122. Antojo de olivos

Rocío Ravera

 

A mamá se le había puesto en la cabeza que en nuestra quinta teníamos que plantar unos olivos. Yo no sé si era de tanto escuchar “Andaluces de Jaén”, si había estado comiendo demasiadas aceitunas, o era por puro capricho.

Mi padre, el jardinero principal, vivía postergando el pedido:

—No se van a adaptar a nuestro clima.

—Nuestro suelo no es bueno para ellos.

—Si es por comer aceitunas, las importadas siempre van a ser más ricas.

Mi madre ignoraba sus excusas e insistía con sus olivos, hasta que una tarde, al volver a casa, nos encontramos con dos ejemplares, pequeñajos y grises, plantados como dos guardianes entre las hamacas del jardín. 

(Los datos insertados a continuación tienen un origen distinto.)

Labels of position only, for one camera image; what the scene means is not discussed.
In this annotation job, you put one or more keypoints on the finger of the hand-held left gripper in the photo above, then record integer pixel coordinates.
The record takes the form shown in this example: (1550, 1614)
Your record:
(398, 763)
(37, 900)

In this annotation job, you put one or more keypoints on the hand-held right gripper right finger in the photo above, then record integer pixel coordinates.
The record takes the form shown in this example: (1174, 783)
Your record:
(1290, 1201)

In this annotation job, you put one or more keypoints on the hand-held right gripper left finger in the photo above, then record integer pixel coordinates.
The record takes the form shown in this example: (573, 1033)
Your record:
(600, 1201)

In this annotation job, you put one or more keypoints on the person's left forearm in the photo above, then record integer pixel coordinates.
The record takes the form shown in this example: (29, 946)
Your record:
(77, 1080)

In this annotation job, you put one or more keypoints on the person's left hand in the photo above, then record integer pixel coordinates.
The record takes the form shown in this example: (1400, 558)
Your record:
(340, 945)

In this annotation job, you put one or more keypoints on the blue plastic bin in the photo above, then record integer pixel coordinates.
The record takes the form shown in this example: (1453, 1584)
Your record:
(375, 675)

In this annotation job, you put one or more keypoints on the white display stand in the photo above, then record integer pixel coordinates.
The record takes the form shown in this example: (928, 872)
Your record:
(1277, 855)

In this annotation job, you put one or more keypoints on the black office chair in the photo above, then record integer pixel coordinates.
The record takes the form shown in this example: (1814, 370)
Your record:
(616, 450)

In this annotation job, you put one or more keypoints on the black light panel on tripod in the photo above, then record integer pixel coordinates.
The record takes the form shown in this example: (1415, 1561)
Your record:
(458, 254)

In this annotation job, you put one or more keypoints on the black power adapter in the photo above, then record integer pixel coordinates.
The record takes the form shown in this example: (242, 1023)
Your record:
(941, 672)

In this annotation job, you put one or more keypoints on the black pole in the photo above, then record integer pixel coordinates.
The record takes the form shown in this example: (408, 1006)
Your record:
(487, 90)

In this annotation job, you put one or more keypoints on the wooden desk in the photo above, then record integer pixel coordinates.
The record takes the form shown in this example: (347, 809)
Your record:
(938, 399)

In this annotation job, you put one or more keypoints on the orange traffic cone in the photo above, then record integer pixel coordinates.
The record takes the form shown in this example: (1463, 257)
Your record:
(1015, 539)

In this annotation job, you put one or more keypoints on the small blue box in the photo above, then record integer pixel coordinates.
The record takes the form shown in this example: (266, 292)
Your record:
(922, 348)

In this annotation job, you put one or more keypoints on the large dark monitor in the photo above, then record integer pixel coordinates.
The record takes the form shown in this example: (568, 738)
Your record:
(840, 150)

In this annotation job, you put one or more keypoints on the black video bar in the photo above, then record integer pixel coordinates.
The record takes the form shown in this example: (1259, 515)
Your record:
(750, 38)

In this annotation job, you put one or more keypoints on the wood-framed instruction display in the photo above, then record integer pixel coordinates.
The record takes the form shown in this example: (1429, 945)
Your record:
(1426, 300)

Pese a los pronósticos, el tiempo pasó y los árboles resistieron.

Papá ya no está con nosotros.

Nunca llegó a ver nuestra primera cosecha de aceitunas. Recuerdo cómo con suma torpeza las desprendimos de los árboles, no sabíamos ni cómo bajarlas de las ramas más altas. Cómo aprendimos luego a curarlas y a conservarlas en salmuera.

Cuando me siento a leer bajo la sombra de los dos hermanos, todavía siento la voz de mi padre rezongando:

—¡No entiendo para qué querés tener unos olivos!